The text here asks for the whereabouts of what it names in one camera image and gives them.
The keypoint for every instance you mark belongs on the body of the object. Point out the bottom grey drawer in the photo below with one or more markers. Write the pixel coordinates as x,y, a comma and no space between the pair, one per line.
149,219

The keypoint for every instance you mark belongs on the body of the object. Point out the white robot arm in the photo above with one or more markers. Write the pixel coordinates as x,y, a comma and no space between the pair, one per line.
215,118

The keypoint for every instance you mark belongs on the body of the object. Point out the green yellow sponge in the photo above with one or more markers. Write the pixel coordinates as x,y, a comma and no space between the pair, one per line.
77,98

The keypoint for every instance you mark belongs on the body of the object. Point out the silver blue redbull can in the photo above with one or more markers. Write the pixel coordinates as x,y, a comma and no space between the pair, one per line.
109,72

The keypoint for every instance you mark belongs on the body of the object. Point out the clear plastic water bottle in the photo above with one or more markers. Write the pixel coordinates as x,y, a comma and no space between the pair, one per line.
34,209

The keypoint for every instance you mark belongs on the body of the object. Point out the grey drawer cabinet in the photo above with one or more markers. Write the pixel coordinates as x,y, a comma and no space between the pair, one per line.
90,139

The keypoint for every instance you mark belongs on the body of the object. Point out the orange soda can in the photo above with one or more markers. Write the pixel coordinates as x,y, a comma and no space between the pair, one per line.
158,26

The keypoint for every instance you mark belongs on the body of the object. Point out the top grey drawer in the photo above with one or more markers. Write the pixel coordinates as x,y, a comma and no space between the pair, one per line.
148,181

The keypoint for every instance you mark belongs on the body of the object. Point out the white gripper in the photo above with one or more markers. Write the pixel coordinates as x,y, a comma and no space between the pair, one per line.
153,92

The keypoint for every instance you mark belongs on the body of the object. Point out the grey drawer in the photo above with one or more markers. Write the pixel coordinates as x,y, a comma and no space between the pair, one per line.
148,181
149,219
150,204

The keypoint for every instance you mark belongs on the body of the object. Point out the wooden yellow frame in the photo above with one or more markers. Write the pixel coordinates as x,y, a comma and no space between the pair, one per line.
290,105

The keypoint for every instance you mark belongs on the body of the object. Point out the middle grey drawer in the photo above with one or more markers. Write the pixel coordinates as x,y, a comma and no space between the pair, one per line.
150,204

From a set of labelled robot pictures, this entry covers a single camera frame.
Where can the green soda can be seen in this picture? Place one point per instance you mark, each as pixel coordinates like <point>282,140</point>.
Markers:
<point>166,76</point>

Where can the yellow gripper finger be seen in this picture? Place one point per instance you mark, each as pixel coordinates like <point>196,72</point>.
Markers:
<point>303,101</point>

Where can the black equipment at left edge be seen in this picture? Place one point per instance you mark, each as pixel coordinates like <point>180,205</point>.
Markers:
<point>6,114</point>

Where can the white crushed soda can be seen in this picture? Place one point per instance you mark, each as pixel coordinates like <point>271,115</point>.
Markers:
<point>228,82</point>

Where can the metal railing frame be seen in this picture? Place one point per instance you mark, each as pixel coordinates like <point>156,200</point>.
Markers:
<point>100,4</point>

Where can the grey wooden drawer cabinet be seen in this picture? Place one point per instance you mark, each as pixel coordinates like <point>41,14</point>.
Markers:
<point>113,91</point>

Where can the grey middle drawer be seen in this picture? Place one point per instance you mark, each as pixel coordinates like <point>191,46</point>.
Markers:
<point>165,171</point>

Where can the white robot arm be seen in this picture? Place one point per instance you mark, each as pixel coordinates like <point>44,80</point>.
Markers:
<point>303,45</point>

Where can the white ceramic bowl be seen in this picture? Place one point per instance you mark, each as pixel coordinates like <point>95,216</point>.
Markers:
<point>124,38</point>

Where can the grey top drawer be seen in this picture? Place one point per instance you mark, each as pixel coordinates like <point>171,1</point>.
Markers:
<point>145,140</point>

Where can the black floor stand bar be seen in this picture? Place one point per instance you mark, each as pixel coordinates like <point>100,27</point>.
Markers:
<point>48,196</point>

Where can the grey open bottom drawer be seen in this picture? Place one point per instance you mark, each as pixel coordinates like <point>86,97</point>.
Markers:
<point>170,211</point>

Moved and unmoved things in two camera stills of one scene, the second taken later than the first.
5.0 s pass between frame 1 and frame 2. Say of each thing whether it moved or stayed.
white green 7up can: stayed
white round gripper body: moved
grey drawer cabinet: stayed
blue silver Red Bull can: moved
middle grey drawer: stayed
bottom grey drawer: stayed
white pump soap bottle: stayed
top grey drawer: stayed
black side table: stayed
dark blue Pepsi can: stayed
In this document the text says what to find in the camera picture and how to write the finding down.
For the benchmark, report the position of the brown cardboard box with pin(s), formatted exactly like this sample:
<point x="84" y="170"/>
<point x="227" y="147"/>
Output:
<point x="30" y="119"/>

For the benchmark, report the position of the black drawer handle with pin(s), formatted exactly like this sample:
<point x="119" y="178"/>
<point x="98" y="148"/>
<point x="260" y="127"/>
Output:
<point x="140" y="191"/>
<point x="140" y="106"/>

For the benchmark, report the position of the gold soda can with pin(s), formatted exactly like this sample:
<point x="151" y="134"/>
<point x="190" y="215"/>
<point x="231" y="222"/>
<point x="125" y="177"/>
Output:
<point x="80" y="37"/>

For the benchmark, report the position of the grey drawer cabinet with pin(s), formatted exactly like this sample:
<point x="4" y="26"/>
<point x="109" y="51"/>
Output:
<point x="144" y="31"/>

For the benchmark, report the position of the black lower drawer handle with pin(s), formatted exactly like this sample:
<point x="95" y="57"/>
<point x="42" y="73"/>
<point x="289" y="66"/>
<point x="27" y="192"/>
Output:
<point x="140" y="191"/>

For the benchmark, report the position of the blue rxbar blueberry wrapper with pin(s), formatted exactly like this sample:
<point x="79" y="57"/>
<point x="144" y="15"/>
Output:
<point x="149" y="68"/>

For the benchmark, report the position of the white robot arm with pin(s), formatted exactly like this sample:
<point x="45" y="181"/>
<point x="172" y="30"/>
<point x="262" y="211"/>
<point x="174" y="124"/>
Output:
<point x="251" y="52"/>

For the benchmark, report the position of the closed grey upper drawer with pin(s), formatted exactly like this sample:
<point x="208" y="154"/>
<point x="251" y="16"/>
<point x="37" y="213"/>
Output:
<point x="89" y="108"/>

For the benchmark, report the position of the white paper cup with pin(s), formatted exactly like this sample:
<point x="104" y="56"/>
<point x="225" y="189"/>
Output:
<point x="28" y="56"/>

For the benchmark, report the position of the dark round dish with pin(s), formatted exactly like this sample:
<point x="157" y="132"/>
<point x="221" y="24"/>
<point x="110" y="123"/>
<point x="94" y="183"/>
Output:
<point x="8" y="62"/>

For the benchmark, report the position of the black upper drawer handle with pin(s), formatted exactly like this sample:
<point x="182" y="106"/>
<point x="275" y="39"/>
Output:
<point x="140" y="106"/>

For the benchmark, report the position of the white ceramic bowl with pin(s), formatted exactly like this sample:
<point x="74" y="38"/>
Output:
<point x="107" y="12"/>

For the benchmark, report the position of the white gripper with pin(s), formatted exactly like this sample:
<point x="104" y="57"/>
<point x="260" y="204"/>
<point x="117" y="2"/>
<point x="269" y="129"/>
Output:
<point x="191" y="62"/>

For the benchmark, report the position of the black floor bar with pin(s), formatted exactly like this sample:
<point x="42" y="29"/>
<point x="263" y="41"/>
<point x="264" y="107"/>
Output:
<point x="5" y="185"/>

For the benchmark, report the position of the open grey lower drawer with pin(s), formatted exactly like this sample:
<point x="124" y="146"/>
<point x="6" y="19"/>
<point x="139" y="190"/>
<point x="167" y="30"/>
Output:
☆ ☆ ☆ ☆
### Problem description
The whole set of records needs to be written out exactly.

### Expected answer
The text here asks for the whereabouts of what it names in one camera image and gives them.
The keypoint for every instance you mark belongs on the body of the object. Point out the bottom grey drawer in the photo below with one or more markers. Write the pixel coordinates as x,y, a comma and no space between the pair, one per line.
149,219

The keypoint for every instance you mark belongs on the body of the object. Point out the white robot arm in the photo above with one or more markers. Write the pixel coordinates as x,y, a comma and no space between the pair, one per line.
215,118

The keypoint for every instance you mark belongs on the body of the object. Point out the green yellow sponge in the photo above with one or more markers. Write the pixel coordinates as x,y, a comma and no space between the pair, one per line.
77,98

The keypoint for every instance you mark belongs on the body of the object. Point out the silver blue redbull can in the photo above with one or more markers. Write the pixel coordinates as x,y, a comma and no space between the pair, one per line.
109,72

The keypoint for every instance you mark belongs on the body of the object. Point out the clear plastic water bottle in the photo above with one or more markers. Write the pixel coordinates as x,y, a comma and no space between the pair, one per line.
34,209

The keypoint for every instance you mark belongs on the body of the object. Point out the grey drawer cabinet in the photo above with one or more markers. Write the pixel coordinates as x,y, a comma and no space between the pair, one per line.
90,139

The keypoint for every instance you mark belongs on the body of the object. Point out the orange soda can in the photo above with one or more markers. Write the pixel coordinates as x,y, a comma and no space between the pair, one per line.
158,26

The keypoint for every instance you mark belongs on the body of the object. Point out the top grey drawer in the photo above with one or more markers. Write the pixel coordinates as x,y, a comma and no space between the pair, one per line.
148,181

The keypoint for every instance you mark belongs on the body of the object. Point out the white gripper in the photo above with one or more markers. Write the pixel coordinates as x,y, a comma and no space between the pair, one per line.
153,92

The keypoint for every instance you mark belongs on the body of the object. Point out the grey drawer in the photo above with one or more markers. Write the pixel coordinates as x,y, a comma and no space between the pair, one per line.
148,181
149,219
150,204

The keypoint for every instance you mark belongs on the body of the object. Point out the wooden yellow frame in the photo above with one or more markers. Write the pixel coordinates as x,y, a comma and no space between the pair, one per line.
290,105

The keypoint for every instance you mark belongs on the body of the object. Point out the middle grey drawer in the photo above with one or more markers. Write the pixel coordinates as x,y, a comma and no space between the pair, one per line.
150,204

From a set of labelled robot pictures, this entry covers a single camera frame.
Where can the green soda can be seen in this picture? Place one point per instance you mark, each as pixel coordinates like <point>282,140</point>.
Markers:
<point>166,76</point>

Where can the yellow gripper finger be seen in this picture? Place one point per instance you mark, each as pixel coordinates like <point>196,72</point>.
Markers:
<point>303,101</point>

Where can the black equipment at left edge be seen in this picture? Place one point per instance you mark, each as pixel coordinates like <point>180,205</point>.
Markers:
<point>6,114</point>

Where can the white crushed soda can be seen in this picture? Place one point per instance you mark, each as pixel coordinates like <point>271,115</point>.
Markers:
<point>228,82</point>

Where can the metal railing frame be seen in this picture? Place one point per instance you mark, each as pixel coordinates like <point>156,200</point>.
Markers:
<point>100,4</point>

Where can the grey wooden drawer cabinet be seen in this picture? Place one point per instance you mark, each as pixel coordinates like <point>41,14</point>.
Markers:
<point>113,91</point>

Where can the grey middle drawer be seen in this picture? Place one point per instance you mark, each as pixel coordinates like <point>191,46</point>.
Markers:
<point>165,171</point>

Where can the white robot arm be seen in this picture? Place one point per instance you mark, each as pixel coordinates like <point>44,80</point>.
Markers:
<point>303,45</point>

Where can the white ceramic bowl be seen in this picture? Place one point per instance you mark, each as pixel coordinates like <point>95,216</point>.
Markers:
<point>124,38</point>

Where can the grey top drawer be seen in this picture? Place one point per instance you mark, each as pixel coordinates like <point>171,1</point>.
Markers:
<point>145,140</point>

Where can the black floor stand bar be seen in this picture? Place one point per instance you mark, each as pixel coordinates like <point>100,27</point>.
Markers:
<point>48,196</point>

Where can the grey open bottom drawer be seen in this picture? Place one point per instance you mark, each as pixel coordinates like <point>86,97</point>.
Markers:
<point>170,211</point>

Moved and unmoved things in two camera stills of one scene, the second taken later than the first.
5.0 s pass between frame 1 and frame 2. Say of each thing whether it moved or stayed.
white green 7up can: stayed
white round gripper body: moved
grey drawer cabinet: stayed
blue silver Red Bull can: moved
middle grey drawer: stayed
bottom grey drawer: stayed
white pump soap bottle: stayed
top grey drawer: stayed
black side table: stayed
dark blue Pepsi can: stayed
In this document the text says what to find in the camera picture and how to write the finding down.
For the benchmark, report the position of the brown cardboard box with pin(s), formatted exactly like this sample:
<point x="84" y="170"/>
<point x="227" y="147"/>
Output:
<point x="30" y="119"/>

For the benchmark, report the position of the black drawer handle with pin(s), formatted exactly like this sample:
<point x="119" y="178"/>
<point x="98" y="148"/>
<point x="260" y="127"/>
Output:
<point x="140" y="191"/>
<point x="140" y="106"/>

For the benchmark, report the position of the gold soda can with pin(s), formatted exactly like this sample:
<point x="151" y="134"/>
<point x="190" y="215"/>
<point x="231" y="222"/>
<point x="125" y="177"/>
Output:
<point x="80" y="37"/>

For the benchmark, report the position of the grey drawer cabinet with pin(s), formatted exactly like this sample:
<point x="4" y="26"/>
<point x="109" y="51"/>
Output:
<point x="144" y="31"/>

For the benchmark, report the position of the black lower drawer handle with pin(s), formatted exactly like this sample:
<point x="95" y="57"/>
<point x="42" y="73"/>
<point x="289" y="66"/>
<point x="27" y="192"/>
Output:
<point x="140" y="191"/>

For the benchmark, report the position of the blue rxbar blueberry wrapper with pin(s), formatted exactly like this sample:
<point x="79" y="57"/>
<point x="144" y="15"/>
Output:
<point x="149" y="68"/>

For the benchmark, report the position of the white robot arm with pin(s), formatted exactly like this sample:
<point x="45" y="181"/>
<point x="172" y="30"/>
<point x="262" y="211"/>
<point x="174" y="124"/>
Output:
<point x="251" y="52"/>

For the benchmark, report the position of the closed grey upper drawer with pin(s), formatted exactly like this sample:
<point x="208" y="154"/>
<point x="251" y="16"/>
<point x="37" y="213"/>
Output:
<point x="89" y="108"/>

For the benchmark, report the position of the white paper cup with pin(s), formatted exactly like this sample:
<point x="104" y="56"/>
<point x="225" y="189"/>
Output:
<point x="28" y="56"/>

For the benchmark, report the position of the dark round dish with pin(s), formatted exactly like this sample:
<point x="157" y="132"/>
<point x="221" y="24"/>
<point x="110" y="123"/>
<point x="94" y="183"/>
Output:
<point x="8" y="62"/>

For the benchmark, report the position of the black upper drawer handle with pin(s), formatted exactly like this sample:
<point x="182" y="106"/>
<point x="275" y="39"/>
Output:
<point x="140" y="106"/>

For the benchmark, report the position of the white ceramic bowl with pin(s), formatted exactly like this sample:
<point x="74" y="38"/>
Output:
<point x="107" y="12"/>

For the benchmark, report the position of the white gripper with pin(s), formatted exactly like this sample:
<point x="104" y="57"/>
<point x="260" y="204"/>
<point x="117" y="2"/>
<point x="269" y="129"/>
Output:
<point x="191" y="62"/>

For the benchmark, report the position of the black floor bar with pin(s), formatted exactly like this sample:
<point x="42" y="29"/>
<point x="263" y="41"/>
<point x="264" y="107"/>
Output:
<point x="5" y="185"/>

For the benchmark, report the position of the open grey lower drawer with pin(s), formatted exactly like this sample:
<point x="124" y="146"/>
<point x="6" y="19"/>
<point x="139" y="190"/>
<point x="167" y="30"/>
Output:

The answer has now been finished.